◆ **Task item**
Leave out the pictures, and copy exactly the lines from the line with "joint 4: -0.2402" through the last line of the data below.

_ _ _ _ _ _ _

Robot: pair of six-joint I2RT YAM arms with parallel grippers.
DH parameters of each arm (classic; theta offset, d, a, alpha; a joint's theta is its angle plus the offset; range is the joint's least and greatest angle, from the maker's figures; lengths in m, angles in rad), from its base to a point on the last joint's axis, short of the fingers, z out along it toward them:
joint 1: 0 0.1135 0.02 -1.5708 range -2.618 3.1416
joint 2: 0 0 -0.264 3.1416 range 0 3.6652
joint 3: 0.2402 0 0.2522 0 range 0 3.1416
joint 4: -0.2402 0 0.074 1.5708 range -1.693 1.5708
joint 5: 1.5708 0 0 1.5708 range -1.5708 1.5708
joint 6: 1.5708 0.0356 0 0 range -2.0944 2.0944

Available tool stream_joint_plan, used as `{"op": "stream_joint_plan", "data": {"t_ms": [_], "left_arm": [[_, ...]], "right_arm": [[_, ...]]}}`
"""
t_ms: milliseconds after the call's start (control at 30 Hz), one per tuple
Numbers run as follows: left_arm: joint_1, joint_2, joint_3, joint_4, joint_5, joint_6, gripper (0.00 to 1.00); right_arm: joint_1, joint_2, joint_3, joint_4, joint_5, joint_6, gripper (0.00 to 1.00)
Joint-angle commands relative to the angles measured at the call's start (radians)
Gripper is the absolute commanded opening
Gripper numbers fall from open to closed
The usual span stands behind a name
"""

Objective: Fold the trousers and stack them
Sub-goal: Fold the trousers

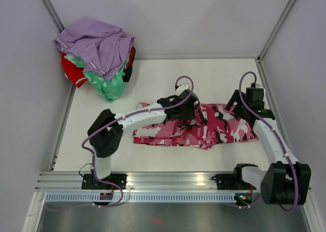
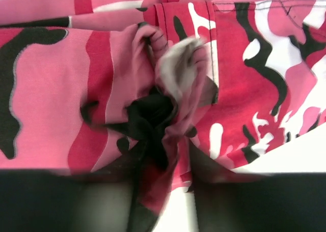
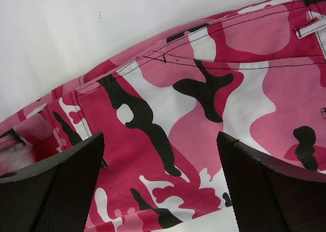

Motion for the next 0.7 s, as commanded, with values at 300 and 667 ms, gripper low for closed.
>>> {"op": "stream_joint_plan", "data": {"t_ms": [300,667], "left_arm": [[0.176,-0.372,-0.117,-0.134,-0.068,0.104,1.00],[0.576,-0.689,-0.770,0.145,0.307,0.205,0.98]], "right_arm": [[-0.001,-0.058,0.140,-0.046,-0.130,-0.040,0.98],[0.163,-0.021,0.070,-0.042,-0.193,-0.069,0.95]]}}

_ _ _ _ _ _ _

◆ **Response to the task**
joint 4: -0.2402 0 0.074 1.5708 range -1.693 1.5708
joint 5: 1.5708 0 0 1.5708 range -1.5708 1.5708
joint 6: 1.5708 0.0356 0 0 range -2.0944 2.0944

Available tool stream_joint_plan, used as `{"op": "stream_joint_plan", "data": {"t_ms": [_], "left_arm": [[_, ...]], "right_arm": [[_, ...]]}}`
"""
t_ms: milliseconds after the call's start (control at 30 Hz), one per tuple
Numbers run as follows: left_arm: joint_1, joint_2, joint_3, joint_4, joint_5, joint_6, gripper (0.00 to 1.00); right_arm: joint_1, joint_2, joint_3, joint_4, joint_5, joint_6, gripper (0.00 to 1.00)
Joint-angle commands relative to the angles measured at the call's start (radians)
Gripper is the absolute commanded opening
Gripper numbers fall from open to closed
The usual span stands behind a name
"""

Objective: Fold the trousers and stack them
Sub-goal: Fold the trousers


Motion for the next 0.7 s, as commanded, with values at 300 and 667 ms, gripper low for closed.
>>> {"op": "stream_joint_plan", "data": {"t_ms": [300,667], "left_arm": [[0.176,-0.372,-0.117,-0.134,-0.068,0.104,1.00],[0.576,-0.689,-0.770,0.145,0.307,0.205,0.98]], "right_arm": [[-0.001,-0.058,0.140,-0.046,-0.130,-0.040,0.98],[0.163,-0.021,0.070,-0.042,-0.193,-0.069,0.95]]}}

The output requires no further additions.